- Prompt
This exercise calls for the listing to be set down exactly.

- Recorded information
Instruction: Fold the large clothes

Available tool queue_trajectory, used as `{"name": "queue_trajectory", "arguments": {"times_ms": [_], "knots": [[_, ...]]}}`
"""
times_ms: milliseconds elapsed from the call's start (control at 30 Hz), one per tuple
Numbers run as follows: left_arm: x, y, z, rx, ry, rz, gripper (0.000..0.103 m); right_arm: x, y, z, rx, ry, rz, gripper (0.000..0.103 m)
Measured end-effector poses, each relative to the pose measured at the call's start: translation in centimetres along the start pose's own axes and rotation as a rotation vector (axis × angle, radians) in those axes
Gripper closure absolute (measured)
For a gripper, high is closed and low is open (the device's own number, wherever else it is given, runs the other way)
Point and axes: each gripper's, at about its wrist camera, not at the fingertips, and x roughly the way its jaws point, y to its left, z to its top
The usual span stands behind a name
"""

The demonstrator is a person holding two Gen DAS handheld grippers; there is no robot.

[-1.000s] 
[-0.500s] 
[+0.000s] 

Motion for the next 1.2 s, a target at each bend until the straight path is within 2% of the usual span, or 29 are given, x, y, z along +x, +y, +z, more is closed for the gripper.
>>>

- Written response
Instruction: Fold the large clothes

Available tool queue_trajectory, used as `{"name": "queue_trajectory", "arguments": {"times_ms": [_], "knots": [[_, ...]]}}`
"""
times_ms: milliseconds elapsed from the call's start (control at 30 Hz), one per tuple
Numbers run as follows: left_arm: x, y, z, rx, ry, rz, gripper (0.000..0.103 m); right_arm: x, y, z, rx, ry, rz, gripper (0.000..0.103 m)
Measured end-effector poses, each relative to the pose measured at the call's start: translation in centimetres along the start pose's own axes and rotation as a rotation vector (axis × angle, radians) in those axes
Gripper closure absolute (measured)
For a gripper, high is closed and low is open (the device's own number, wherever else it is given, runs the other way)
Point and axes: each gripper's, at about its wrist camera, not at the fingertips, and x roughly the way its jaws point, y to its left, z to its top
The usual span stands behind a name
"""

The demonstrator is a person holding two Gen DAS handheld grippers; there is no robot.

[-1.000s] 
[-0.500s] 
[+0.000s] 

Motion for the next 1.2 s, a target at each bend until the straight path is within 2% of the usual span, or 29 are given, x, y, z along +x, +y, +z, more is closed for the gripper.
>>>

With that, the output is complete.